Wednesday, January 14, 2009

Long post! Happy New Year!

Happy New Year! I hope you all had lovely Christmases. Ours was very quiet with visiting family, perfect really.

Ah it has been so long and I have missed my blog. I have been writing here and there and perhaps I should have just posted it all here as well to keep readers interested. I fear I have become such an infrequent blogger recently that no one is reading anymore. Comments are very rare, so then I think ah well, no one will miss me. But I miss it and you so shall continue blogging regardless! You will be pleased to hear that I am finally getting published again! Not my motherhood book, I have left that to brew for a while. But two short stories will appear in a new book called Expat Journals. I have also co- written an article on gang rape soon to be published in LOOK magazine, which has opened up another world to me, one of slavery and cruelty beyond most people’s wildest imaginings. The sex trade will become my campaign of 2009 I think.
Of course right this minute I should be studying. This always happens. I open my books and read a few pages of my yoga files, that cover everything you can possibly think of that has anything to do with life, as we do and do not know it... the anatomy of the human heart, the soul, dharma versus karma, destiny versus fate, recipes for health, how to love a woman... it is like a sacred manual for succeeding in life and death that I have in my hands. As I read I can’t believe how it is that I have lived for 35 years without thinking about all of this! For ten of them I have even practiced yoga and enjoyed the experience, but still not given it much thought. I always thought of us as human beings who have the chance of a spiritual experience but now I believe we are spiritual beings born with the chance of a human experience. I was always postponing the spiritual experience but now that I see it in reverse and am practicing daily yoga and meditation, I feel very different. I feel like a spiritual being who is constantly trying to improve, and live to the full, life as a human being. And the result is that, mostly, life feels so much easier lately. Things work out, knock backs don’t hurt so much, anger and despair are no longer daily or weekly emotions for me. The river just seems to flow more smoothly somehow.
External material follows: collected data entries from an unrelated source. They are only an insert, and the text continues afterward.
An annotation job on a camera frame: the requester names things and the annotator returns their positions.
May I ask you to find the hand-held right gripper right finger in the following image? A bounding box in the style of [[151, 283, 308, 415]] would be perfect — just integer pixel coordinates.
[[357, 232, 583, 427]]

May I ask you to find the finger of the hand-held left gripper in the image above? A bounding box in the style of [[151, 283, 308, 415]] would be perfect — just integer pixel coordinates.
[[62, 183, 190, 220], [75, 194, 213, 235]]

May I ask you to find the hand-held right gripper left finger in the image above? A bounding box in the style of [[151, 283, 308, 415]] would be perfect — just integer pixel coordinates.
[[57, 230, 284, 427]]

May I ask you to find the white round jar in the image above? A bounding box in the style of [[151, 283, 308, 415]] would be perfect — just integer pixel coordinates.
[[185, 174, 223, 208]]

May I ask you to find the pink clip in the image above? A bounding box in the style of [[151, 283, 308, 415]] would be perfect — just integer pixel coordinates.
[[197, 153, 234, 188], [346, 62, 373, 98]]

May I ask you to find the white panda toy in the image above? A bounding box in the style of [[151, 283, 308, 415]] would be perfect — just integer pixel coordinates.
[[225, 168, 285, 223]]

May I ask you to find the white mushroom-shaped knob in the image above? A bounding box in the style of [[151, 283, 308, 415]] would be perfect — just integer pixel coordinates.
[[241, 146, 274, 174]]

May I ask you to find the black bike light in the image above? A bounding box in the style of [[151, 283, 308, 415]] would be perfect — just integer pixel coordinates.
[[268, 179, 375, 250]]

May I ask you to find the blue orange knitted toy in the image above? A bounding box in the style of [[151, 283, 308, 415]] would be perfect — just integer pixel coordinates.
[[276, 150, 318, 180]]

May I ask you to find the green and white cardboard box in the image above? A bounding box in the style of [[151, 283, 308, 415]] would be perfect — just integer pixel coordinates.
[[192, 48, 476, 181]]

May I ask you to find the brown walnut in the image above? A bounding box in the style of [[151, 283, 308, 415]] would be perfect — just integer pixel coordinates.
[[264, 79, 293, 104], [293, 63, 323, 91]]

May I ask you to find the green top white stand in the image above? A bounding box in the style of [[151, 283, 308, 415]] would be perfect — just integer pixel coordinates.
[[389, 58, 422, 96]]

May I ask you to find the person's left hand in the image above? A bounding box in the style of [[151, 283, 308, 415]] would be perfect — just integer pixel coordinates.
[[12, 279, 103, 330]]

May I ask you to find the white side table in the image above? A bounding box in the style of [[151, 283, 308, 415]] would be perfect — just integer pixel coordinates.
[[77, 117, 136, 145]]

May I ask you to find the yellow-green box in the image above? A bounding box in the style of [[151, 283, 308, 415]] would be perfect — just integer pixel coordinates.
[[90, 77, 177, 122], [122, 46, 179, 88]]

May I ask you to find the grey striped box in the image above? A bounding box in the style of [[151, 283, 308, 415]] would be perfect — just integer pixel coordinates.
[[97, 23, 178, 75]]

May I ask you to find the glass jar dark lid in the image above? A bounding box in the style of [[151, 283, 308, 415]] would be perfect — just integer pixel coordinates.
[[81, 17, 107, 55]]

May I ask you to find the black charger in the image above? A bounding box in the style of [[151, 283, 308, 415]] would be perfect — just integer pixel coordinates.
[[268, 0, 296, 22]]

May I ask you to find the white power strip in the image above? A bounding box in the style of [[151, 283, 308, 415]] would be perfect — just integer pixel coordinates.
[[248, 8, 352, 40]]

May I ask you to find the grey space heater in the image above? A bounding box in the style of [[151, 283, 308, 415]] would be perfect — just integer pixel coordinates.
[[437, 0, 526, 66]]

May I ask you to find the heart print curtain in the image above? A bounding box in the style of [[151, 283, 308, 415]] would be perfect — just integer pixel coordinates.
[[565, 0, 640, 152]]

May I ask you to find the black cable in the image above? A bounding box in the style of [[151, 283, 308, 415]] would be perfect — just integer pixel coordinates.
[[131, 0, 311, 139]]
Because of the changes I feel in my life since following this path, every time I sit down to study I last about five minutes before I get so inspired I want to tell everyone about it! Last time I attempted my homework I ended up writing a poem. Often I go and do yoga or meditate. The thing I really struggle with is staying put and doing my assignments! I will never get my certificate at this rate, though I could argue that I am experiencing it and spreading the word.

Well today I shall give myself only 20 more minutes to blog and then I shall get back to my studies I promise. My plans for 2009 are to get this certificate under my belt so that I am no longer bound by homework and reading course work and can focus more time on writing and reading about all the other things I want to, still all closely related to yoga and mothering of course. Then I will have more time to develop my teaching and begin to work therapeutically with women and children who have suffered trauma.

But, this will probably be in the UK now, rather than here. Yes! In six months or so my blog will have a distinctly colder, windier, wetter feel to it altogether. We are leaving Cambodia. The decision has been made and although I still have half a year to enjoy and so much I want to achieve while I am here, I can no longer think of anything else.

This is where you can help me, my British readers at any rate. I am staying awake worrying about car seats and the tantrums that go with them, twenty layers of clothing (and the tantrums that go with them), the sudden exposure of my very stylish (dresses over skirts over skirts are her latest thing) and confident four year old to peer pressure, fashion, labels, consumerism generally (and the tantrums that go with that!)...

How negative all this sounds. I am also kept awake with exciting plans for creating a lovely room for my children in my father’s house where we are moving for a while, to keep him company and to delay the decision about where on earth we should settle; dreaming about the vegetables we will grow in order to survive while my husband studies and I look after the children. I will teach and write too when I get the chance but still, we have pretty much decided to be broke for a while and enjoy being together as a family. So yes, that is a lot of vegetables we need to grow. I am excited about bringing Kundalini Yoga to the countryside, though town halls and school gyms feel less than ideal after having been so fortunate to teach on wind swept, sun dappled roof tops in Phnom Penh.

Probably what keeps me awake most, having complained about the heat for three years, is the cold! Suddenly I am terrified of moving back to cold, and so often grey England. Having longed for home all this time I am now realising that life in the tropics is so easy as a mother. The kids are always naked, potty training happens with us barely noticing, clothing and shoeing the girls costs practically nothing, and we always get to see the sun. I get sudden panics that the girls will suffer depression from seeing so little sun after having it everyday for most of their lives. How pathetic I sound. I’ll tell you why.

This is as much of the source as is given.